5.3. GATKAs described in the variant calling section, the Genome Analysis ToolKit (GATK), which provides selleck inhibitor a collection of data analysis tools, can also allow indel calling based on the MapReduce programming approach [22]. Details of GATK in comparison to other indel calling methods including Dindel (VarScan, SAMtools mpileup) are evaluated in Neuman et al. [38].6. Filtering and AnnotationAfter alignment and variant calling, a list of thousands of potential differences between the genome under study and the reference genome is generated. The next step is to determine which of these variants are likely to contribute to the pathological process under study. The third step involves a combination of both filtering (removing variants that fit specific genetic models or are not present in normal tissue) as well as annotation (looking up information about variants and identifying ones that fit the biological process).
Filtering can be done with a genetic pedigree or with cancer and normal samples from the same individual. In the instance of cancer, a common method is removing variants that are present in both the cancer sample and the normal sample, leaving only somatic variants, which have mutated from the germline sequence. In the instance of a pedigree, filtering can be done based on the different inheritance patterns. For example, if the inheritance pattern is autosomal recessive, the variants that are heterozygous in the parents and homozygous in the child can be chosen. Similar methods can be done with larger pedigrees based on the inheritance pattern.
In addition to filtering, further selection of causal variants can be based on existing annotation or predicted functional effect. Many tools exist to examine relevant variants by referencing previously known information about their biological functions and inferring potential effects based on their genomic context.
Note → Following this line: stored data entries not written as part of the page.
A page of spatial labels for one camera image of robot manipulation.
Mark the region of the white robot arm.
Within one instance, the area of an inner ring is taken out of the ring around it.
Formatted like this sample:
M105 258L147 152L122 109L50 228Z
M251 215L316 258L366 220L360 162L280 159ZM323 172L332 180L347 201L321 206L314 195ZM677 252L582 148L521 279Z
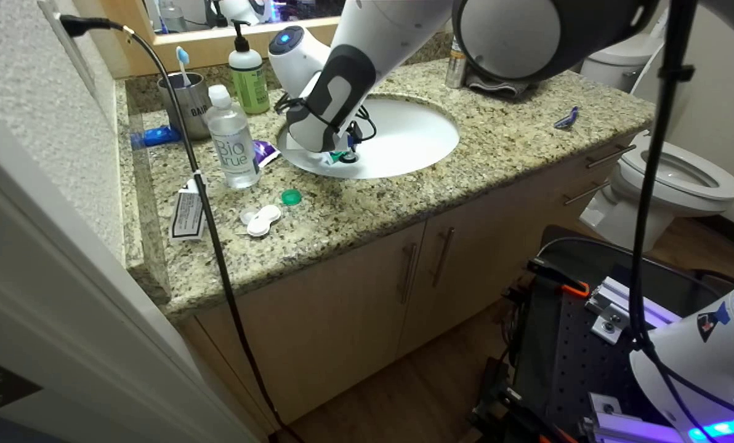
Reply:
M367 93L395 69L441 58L453 39L478 77L537 84L638 35L658 0L346 0L323 65L293 93L284 130L336 152Z

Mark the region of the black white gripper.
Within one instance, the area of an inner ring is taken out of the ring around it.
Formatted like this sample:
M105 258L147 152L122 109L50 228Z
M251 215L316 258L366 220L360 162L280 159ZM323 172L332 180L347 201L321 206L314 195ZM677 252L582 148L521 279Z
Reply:
M360 105L356 110L356 117L346 129L342 146L336 151L356 151L358 152L358 146L373 140L374 133L378 133L378 126L374 126L371 110L366 105Z

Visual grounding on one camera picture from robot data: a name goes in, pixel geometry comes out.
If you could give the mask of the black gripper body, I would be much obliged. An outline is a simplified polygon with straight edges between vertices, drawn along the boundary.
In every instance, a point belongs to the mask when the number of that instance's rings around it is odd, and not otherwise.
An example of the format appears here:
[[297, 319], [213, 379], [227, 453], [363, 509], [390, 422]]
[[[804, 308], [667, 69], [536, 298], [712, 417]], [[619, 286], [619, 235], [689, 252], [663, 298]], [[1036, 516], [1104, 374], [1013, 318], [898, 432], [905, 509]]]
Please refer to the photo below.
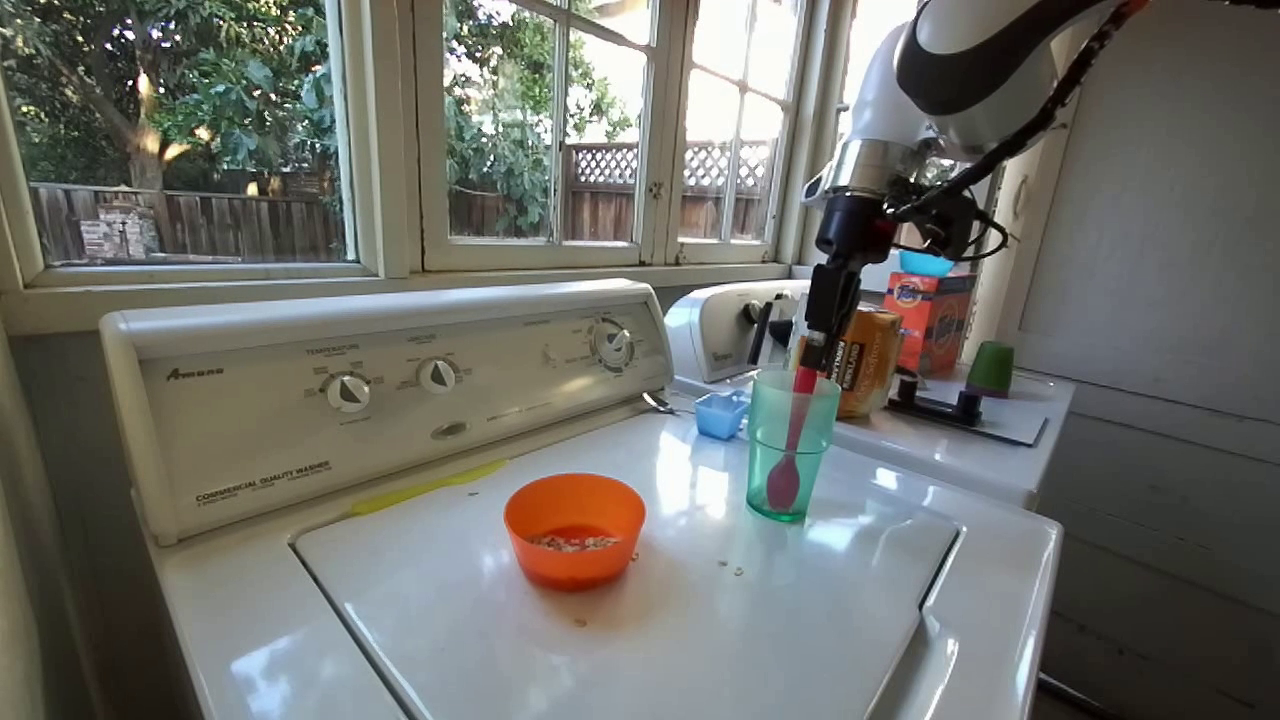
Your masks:
[[898, 224], [884, 205], [866, 193], [834, 193], [816, 229], [816, 249], [826, 260], [811, 268], [810, 286], [810, 329], [835, 339], [858, 311], [860, 274], [884, 266]]

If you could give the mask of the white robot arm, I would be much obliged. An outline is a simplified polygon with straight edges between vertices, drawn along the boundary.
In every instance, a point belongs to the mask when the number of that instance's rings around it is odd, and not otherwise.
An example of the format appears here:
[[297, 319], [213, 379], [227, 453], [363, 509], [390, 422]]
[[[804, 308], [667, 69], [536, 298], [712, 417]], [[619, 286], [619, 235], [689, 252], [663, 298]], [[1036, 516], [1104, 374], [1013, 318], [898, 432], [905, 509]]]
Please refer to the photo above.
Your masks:
[[834, 162], [804, 186], [820, 201], [796, 361], [835, 374], [860, 275], [918, 229], [934, 257], [985, 260], [1007, 229], [971, 188], [1039, 141], [1104, 44], [1144, 0], [919, 0], [870, 59]]
In addition, many tools have been developed to identify genetic variants that cause disease pathogenesis or phenotypic variance [39]. Rare nonsynonymous SNPs are SNPs that cause amino acid substitution (AAS) in the coding region, which potentially affect the function of the protein coded and could contribute to disease.The advance of exome and genomic sequencing is yielding an extensive number of human genetic variants, and a number of disease-associated SNVs can be identified following alignment and variant calling.
AV-951 Unlike nonsense and frameshift mutations, which often result in a loss of protein function, pinpointing disease-causal variants among numerous SNVs has become one of the major challenges due to the lack of genetic information. For instance, ~1,300 loci are shown to be associated with ~200 diseases by GWASs but only a few of these loci have been identified as disease-causing variants [40].